— Никак нет, товарищ старший лейтенант. Мы из одного города. И знакомы уже достаточно.
— Достаточно! — он снова чему-то ухмыльнулся. — Ну, если «достаточно», то тогда ладно. Тогда — друг за друга держаться надо.
Андрей позволил себе улыбнуться, ибо знал, что в этих-то словах и есть правда. Старлей на его улыбку не отреагировал никак, ему снова было плевать и он только — продолжил курить.
Глава 8
Неуставные взаимоотношения между военнослужащими
Распределение по батальонам состоялось, и РМП больше не было, во всяком случае на ближайшие полгода. Сегодня дали отбой раньше, чем обычно, раньше, чем давали отбой в РМП, но ротный сказал им, что лучше бы они выспались, потому как на завтра выпадает переезд на полигон. Послезавтра состоится торжественное, с присутствием комбрига и военного священнослужителя, открытие полевого лагеря. Но это будет послезавтра, а завтра им предстоит «втухать» на протяжении всего дня, чтобы если комбриг к кому потом и придерётся, то уж точно не к батальону защиты.

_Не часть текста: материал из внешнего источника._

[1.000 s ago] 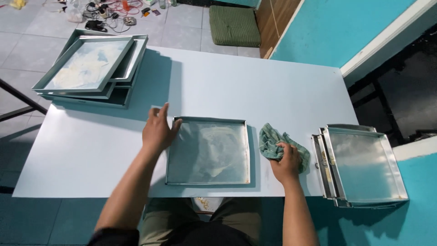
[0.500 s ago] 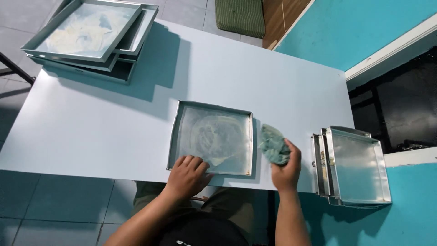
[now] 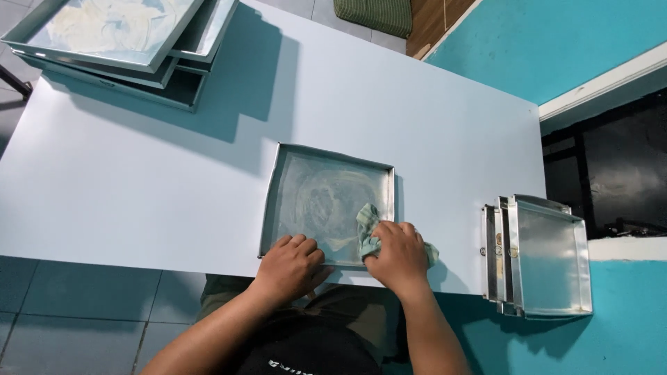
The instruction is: The person wipes a metal tray with a cloth, then places it on a stack. They pick up another tray from a pile and continue wiping it with the cloth.
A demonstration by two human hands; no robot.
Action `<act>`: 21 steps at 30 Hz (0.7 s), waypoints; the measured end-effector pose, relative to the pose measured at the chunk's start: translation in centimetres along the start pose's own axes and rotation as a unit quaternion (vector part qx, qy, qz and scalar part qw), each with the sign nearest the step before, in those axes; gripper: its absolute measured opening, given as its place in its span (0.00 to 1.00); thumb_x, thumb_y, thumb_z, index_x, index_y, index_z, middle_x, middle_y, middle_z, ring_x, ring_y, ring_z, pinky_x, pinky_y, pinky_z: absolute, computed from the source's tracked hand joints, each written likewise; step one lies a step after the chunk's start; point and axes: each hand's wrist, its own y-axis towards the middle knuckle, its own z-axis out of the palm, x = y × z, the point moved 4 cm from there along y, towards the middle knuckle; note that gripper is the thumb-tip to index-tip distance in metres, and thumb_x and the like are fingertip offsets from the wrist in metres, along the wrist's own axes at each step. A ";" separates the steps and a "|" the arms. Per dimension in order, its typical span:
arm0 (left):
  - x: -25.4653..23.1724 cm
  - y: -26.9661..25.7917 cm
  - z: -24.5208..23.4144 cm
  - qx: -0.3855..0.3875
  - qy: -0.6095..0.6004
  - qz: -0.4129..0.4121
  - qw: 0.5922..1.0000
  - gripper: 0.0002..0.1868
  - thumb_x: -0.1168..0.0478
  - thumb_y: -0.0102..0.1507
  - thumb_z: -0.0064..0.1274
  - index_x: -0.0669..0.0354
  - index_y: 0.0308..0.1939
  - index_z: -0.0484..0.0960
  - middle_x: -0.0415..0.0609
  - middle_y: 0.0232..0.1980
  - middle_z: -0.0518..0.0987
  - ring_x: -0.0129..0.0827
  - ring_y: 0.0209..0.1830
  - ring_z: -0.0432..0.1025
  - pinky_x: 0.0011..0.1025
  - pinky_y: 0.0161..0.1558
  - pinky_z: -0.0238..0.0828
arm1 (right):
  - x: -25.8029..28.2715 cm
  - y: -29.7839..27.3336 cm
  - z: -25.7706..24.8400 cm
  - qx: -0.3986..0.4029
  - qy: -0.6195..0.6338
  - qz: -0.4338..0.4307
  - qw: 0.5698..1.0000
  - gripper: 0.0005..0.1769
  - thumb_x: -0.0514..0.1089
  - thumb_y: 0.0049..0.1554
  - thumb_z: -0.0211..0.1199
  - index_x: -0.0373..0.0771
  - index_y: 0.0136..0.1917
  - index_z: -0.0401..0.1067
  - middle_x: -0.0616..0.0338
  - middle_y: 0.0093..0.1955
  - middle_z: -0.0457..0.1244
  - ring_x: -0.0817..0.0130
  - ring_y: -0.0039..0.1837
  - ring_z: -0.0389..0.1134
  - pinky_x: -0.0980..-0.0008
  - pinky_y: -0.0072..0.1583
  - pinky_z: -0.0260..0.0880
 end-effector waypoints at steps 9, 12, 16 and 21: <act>0.4 -0.3 1.1 -0.044 0.029 -0.004 0.999 0.14 0.48 0.62 0.57 0.51 0.29 0.78 0.45 0.30 0.72 0.42 0.34 0.71 0.37 0.33 0.64 | 1.6 7.0 -3.5 -0.077 -0.032 0.033 0.996 0.33 0.48 0.48 0.61 0.51 0.69 0.70 0.52 0.68 0.62 0.45 0.70 0.60 0.43 0.65 0.63; 0.4 -0.3 1.3 -0.050 0.027 -0.004 0.998 0.15 0.47 0.63 0.57 0.51 0.29 0.78 0.45 0.30 0.72 0.42 0.34 0.71 0.37 0.32 0.63 | 0.6 10.0 -2.8 -0.088 -0.015 0.043 0.995 0.32 0.50 0.48 0.62 0.51 0.68 0.72 0.52 0.66 0.62 0.46 0.69 0.61 0.44 0.64 0.63; 0.3 -0.1 0.4 0.004 -0.017 -0.022 1.000 0.14 0.49 0.66 0.53 0.51 0.32 0.80 0.46 0.33 0.76 0.43 0.36 0.72 0.36 0.34 0.65 | 1.0 9.9 -4.4 -0.052 -0.007 0.043 0.998 0.31 0.48 0.50 0.60 0.49 0.68 0.73 0.50 0.67 0.62 0.46 0.69 0.61 0.47 0.65 0.62; 0.5 0.0 0.3 0.022 -0.031 -0.063 0.997 0.14 0.49 0.67 0.52 0.49 0.31 0.81 0.44 0.32 0.77 0.40 0.34 0.73 0.33 0.33 0.65 | 1.1 7.4 -4.0 -0.025 -0.030 0.007 0.999 0.25 0.51 0.49 0.62 0.48 0.61 0.79 0.49 0.59 0.66 0.43 0.63 0.65 0.46 0.62 0.65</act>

Роман лежал в своей новой кровати, которая, впрочем, ни чем не отличалась от прежней, и не мог уснуть. Почему-то он вспоминал Алину, но вспоминал просто, уже как будто без злости.

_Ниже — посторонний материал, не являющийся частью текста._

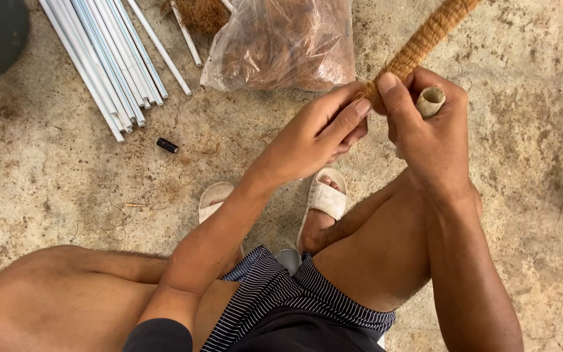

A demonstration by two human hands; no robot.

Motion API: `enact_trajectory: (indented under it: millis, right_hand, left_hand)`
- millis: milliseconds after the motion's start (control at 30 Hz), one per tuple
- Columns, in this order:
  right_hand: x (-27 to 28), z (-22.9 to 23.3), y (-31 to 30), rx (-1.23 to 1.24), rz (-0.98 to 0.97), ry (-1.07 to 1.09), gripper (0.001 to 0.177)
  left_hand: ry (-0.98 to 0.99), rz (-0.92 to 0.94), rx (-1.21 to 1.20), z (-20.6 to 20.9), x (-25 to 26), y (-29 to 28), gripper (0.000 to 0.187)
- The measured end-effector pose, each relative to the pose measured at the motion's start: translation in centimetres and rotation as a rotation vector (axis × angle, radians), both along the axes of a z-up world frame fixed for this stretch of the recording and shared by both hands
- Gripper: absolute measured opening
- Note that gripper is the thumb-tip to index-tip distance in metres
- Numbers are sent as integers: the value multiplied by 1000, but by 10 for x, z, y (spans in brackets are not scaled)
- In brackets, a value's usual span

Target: The person sits on the floor and wraps a fibrous material around a long broom handle. They use a small cylindrical tool to press and secure the fibers as they work along the handle.

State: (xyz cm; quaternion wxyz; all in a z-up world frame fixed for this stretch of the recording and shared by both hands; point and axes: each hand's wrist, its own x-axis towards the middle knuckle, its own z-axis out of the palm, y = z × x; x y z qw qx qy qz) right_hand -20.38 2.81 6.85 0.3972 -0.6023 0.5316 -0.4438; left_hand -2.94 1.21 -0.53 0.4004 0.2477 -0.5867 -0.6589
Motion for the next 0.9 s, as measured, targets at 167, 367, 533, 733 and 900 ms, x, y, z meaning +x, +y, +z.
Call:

Он познакомился с ней вскоре после того, как переехал в Пензу. Алина жила в одном доме с Евой, на одном этаже, в соседней квартире. Квартиру она, впрочем, снимала, поскольку поссорилась с матерью и ушла от неё. Этот их, у каждого по своим причинам, разрыв с семьёй сближал их, ведь они были подростки, и эта разобщённость каждого с семьёй словно бы давала им лучшее понимание друг друга и большее успокоение друг в друге. Впрочем, это уже сантименты отчасти интимного характера. И если Роман по своему характеру был бóльшим романтиком, чем Алина, и потому этим вышеописанным меланхолическим мыслям и чувствам придавался эпизодически, поскольку имел шрам из-за всего этого, который не позволял ему наконец успокоиться, то Алина больше выдумывала себе проблемы, чем была погружена в них в действительности. Ей было скучно без забот и треволнений, и ей хотелось, в глубине души она это знала, всяческих ссор, интриг и ещё какого-то женского надуманного обезьянства, что, дескать, её никто не понимает. Ключ же к этому был в том, что она и не хотела, чтобы её понимали и тем самым разгадывали. Ей нравилось, хотя и не по-настоящему, а только в притворстве, быть этакой бунтаркой. Роман, напротив, всего этого в себе не хотел и всегда стремился избавиться от скелетов у себя шкафу, которые бередили ему душу. Но надо признать, что эта постоянная внутренняя неустроенность в нём и делала его сильнее. Потому что он всегда пребывал в противоборстве с самим собой. У него не было чисто эмоционального разделения на дни хорошие и дни плохие. У него все дни проходили в каком-то внутреннем преодолении себя, хотя он и не всегда мог сам себе точно ответить, в чём же, например, сегодня это его преодоление состоит. Но, прослеживая периоды его жизни и говоря уже апостериори, это внутреннее противоборство дало ему веру в прекрасное, веру в себя и в то, что непременно надо сделать ему так, чтобы всё стало в его жизни хорошо. Это его отношение главным образом проявлялось к семье как таковой. И он был уверен, что его семья никогда и ни в чём не будет нуждаться. Его дети никогда не будут страдать от того, что переносил наедине с собой он сам. И его жена никогда не будет доведена до того, до чего довёл его мать его пьющий и от пьянства и умерший отец.
Алина училась на прокурора, но училась, скажем так, в кавычках, потому как на парах ей было скучно, а после пар она подрабатывала официанткой в баре неподалёку. И только вечерами и ночами она не скучала, потому что проводила это время с Романом. Рома, который прежде работал на автомойке во всякое время, мог хоть в дневную смену, хоть в ночную, — теперь согласен был мыть машины только с утра и до вечера, стремясь проводить остальное время с Алиной; и это не очень-то нравилось его начальству, но поскольку парень он был, по словам самого начальника, хороший и честный, никаких условий ему ставить не стали, а только зарабатывать он стал меньше. Ни в какой вуз он поступать решительно не хотел, хотя Алина и сулила ему карьеру высококлассного психолога, уверяя, что у него есть предрасположенность к чтению людей. Но он и без неё это знал. И предрасположенность эта получала развитие за счёт чтения близких ему по духу писателей, таких, как Шекспир, Гоголь, Лермонтов, а также за счёт чтения философии, потому что он уверял Алину, что именно философы лучше кого бы то ни было знают и понимают людей, замечая при этом, как бы между прочим, что психология родилась из философии, и тот же Фрейд был учеником Ницше.